L’elettorato ha assegnato oggi un chiaro mandato. Gli stranieri criminali devono sistematicamente essere espulsi. Con l’odierno SÌ all’iniziativa-espulsioni dell’UDC è stato effettuato un primo passo verso una maggiore sicurezza. Ma l’iniziativa deve adesso essere tradotta conseguentemente in legge. L’UDC ricorda ora, in particolare ai partiti di centro, le pompose promesse di combattere “duramente” la criminalità straniera. Adesso devono mantenerle. L’UDC metterà tutto in atto affinché la legge d’applicazione sia elaborata dal Consiglio federale e dal Parlamento il più presto possibile e in modo corretto. L’UDC esige dal Consiglio federale che entro l’estate 2011 sia preparato un testo da mettere in consultazione.

Il risultato della votazione di oggi indica anche il profondo disagio della popolazione nei confronti della politica d’immigrazione degli ultimi anni. L’apertura delle frontiere, la libera circolazione delle persone con l’UE e una politica d’asilo troppo compiacente hanno portato a un’immigrazione incontrollata trainante con sé dei gravi problemi. In quest’ambito è evidente la necessità di un chiaro intervento.

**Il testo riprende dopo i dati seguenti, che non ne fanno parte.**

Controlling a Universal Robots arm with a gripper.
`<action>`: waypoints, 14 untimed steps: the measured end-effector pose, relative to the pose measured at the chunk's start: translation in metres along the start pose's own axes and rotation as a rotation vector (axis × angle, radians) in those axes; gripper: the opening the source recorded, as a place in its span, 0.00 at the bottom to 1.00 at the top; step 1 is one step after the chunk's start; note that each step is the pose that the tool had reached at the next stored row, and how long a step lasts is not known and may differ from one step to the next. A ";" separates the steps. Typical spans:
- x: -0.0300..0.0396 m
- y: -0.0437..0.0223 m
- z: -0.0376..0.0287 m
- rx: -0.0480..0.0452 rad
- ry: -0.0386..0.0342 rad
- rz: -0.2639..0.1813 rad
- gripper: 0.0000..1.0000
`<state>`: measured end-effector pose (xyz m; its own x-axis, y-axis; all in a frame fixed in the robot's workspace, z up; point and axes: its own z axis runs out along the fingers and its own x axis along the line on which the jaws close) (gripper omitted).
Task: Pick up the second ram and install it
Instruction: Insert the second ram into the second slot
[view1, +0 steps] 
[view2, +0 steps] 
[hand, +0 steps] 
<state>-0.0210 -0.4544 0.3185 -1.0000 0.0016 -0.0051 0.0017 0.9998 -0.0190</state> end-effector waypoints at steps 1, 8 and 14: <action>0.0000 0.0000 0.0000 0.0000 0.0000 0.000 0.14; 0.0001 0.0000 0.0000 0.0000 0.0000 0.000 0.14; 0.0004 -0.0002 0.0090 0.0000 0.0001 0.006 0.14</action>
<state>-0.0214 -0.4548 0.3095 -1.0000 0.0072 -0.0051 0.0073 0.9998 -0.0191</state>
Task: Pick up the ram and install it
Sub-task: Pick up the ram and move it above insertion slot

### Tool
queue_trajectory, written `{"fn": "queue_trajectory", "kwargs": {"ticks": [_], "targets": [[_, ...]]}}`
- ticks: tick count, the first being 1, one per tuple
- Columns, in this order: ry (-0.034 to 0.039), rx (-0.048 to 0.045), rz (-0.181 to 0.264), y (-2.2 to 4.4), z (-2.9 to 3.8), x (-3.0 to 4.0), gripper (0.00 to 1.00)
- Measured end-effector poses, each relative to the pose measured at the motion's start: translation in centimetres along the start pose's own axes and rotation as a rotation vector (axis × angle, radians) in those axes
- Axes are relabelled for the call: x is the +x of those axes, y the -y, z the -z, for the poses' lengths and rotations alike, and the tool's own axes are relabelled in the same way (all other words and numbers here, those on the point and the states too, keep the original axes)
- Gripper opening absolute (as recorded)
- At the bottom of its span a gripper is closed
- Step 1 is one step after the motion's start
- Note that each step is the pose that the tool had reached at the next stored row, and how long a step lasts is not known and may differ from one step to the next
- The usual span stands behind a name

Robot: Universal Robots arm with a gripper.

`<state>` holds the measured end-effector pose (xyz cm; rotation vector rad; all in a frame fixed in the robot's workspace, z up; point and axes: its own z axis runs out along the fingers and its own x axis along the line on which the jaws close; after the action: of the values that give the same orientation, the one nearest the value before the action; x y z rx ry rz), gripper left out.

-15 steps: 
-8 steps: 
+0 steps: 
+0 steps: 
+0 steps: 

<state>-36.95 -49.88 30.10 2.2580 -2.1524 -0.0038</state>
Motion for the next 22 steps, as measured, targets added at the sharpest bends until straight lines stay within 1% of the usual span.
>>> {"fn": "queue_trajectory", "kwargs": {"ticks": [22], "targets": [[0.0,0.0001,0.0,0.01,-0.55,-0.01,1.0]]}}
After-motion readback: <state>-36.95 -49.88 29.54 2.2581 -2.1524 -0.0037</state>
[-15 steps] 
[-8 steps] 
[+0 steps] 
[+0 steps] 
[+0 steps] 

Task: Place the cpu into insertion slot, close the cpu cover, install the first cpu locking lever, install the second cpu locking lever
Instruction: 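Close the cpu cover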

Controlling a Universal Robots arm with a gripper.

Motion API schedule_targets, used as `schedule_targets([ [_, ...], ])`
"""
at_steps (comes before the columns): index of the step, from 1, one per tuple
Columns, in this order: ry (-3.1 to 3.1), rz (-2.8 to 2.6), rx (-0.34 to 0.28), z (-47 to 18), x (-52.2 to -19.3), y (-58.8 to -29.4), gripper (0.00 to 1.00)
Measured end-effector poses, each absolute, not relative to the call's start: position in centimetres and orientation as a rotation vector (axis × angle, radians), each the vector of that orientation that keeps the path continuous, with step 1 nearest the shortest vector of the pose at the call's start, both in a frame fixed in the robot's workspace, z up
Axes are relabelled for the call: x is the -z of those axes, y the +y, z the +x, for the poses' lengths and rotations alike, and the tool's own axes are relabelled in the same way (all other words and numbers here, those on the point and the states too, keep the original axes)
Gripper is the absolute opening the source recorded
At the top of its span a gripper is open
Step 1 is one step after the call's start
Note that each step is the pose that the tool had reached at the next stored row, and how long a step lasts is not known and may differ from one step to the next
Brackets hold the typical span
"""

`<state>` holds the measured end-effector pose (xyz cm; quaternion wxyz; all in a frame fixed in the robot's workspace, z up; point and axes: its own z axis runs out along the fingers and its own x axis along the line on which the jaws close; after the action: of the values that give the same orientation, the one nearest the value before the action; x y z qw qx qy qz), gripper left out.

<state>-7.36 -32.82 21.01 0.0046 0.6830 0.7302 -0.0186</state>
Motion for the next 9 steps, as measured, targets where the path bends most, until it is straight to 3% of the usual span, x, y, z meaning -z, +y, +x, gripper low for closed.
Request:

La Svizzera deve riprendersi il suo spazio di manovra in questo settore. Si devono inoltre verificare diverse misure nell’ambito della politica migratoria. L’immigrazione deve di nuovo essere più adeguata ai bisogni dell’economia svizzera, la politica d’asilo deve essere orientata rigorosamente sui veri profughi e si deve provvedere a uno snellimento delle procedure. La prassi di naturalizzazione deve essere inasprita. Da ogni persona che immigra nel nostro paese si deve pretendere, tramite un accordo sottoscritto, che rispetti la nostra Costituzione e il nostro ordinamento giuridico. Inoltre, per l’UDC ha un’alta priorità la rigorosa lotta contro la criminalità. Il Codice penale, proprio per quanto riguarda i delitti gravi, deve essere inasprito per gli stranieri quanto per gli Svizzeri. Anche su questo, l’odierna votazione ha evidenziato una chiara volontà delle cittadine e dei cittadini.